* Work instruction: Write out the data exactly from its first line onward, ending with the line in which "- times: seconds" appears.
━━ Dataset content
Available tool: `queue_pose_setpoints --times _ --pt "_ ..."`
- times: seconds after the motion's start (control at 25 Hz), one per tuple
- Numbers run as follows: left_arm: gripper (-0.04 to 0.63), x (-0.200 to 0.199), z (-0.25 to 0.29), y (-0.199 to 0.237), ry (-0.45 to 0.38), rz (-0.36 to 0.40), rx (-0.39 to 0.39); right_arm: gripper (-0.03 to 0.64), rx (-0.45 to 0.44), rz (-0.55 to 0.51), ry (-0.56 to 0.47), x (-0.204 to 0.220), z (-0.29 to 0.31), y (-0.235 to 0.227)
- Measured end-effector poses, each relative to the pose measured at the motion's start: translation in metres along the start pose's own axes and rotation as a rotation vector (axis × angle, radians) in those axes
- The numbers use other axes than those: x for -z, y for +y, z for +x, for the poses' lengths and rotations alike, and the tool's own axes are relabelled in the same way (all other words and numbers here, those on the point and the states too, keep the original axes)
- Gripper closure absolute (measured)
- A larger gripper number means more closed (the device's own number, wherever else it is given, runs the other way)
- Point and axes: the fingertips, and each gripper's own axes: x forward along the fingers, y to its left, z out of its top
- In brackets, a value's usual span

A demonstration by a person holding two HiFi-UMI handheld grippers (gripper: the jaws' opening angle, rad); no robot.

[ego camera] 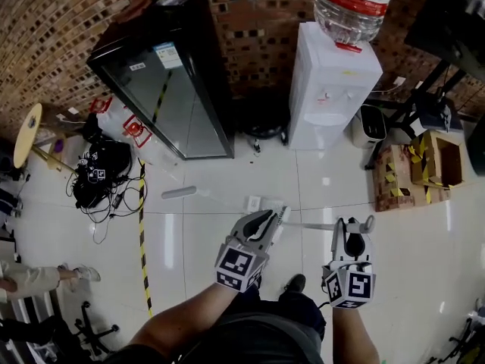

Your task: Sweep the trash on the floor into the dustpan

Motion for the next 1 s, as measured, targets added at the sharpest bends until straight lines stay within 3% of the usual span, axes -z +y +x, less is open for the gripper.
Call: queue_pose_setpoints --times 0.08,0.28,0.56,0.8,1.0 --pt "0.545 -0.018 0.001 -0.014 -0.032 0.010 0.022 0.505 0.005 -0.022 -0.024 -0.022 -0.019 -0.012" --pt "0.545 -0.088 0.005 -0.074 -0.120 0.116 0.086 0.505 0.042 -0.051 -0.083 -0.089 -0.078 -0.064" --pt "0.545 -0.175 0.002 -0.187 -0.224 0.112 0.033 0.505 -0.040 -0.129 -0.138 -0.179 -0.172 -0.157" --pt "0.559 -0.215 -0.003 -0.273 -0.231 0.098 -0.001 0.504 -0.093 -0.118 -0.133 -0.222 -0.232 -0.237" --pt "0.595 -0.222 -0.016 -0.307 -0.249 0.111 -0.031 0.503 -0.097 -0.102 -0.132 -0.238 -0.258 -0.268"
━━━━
* Your solution:
Available tool: `queue_pose_setpoints --times _ --pt "_ ..."`
- times: seconds after the motion's start (control at 25 Hz), one per tuple

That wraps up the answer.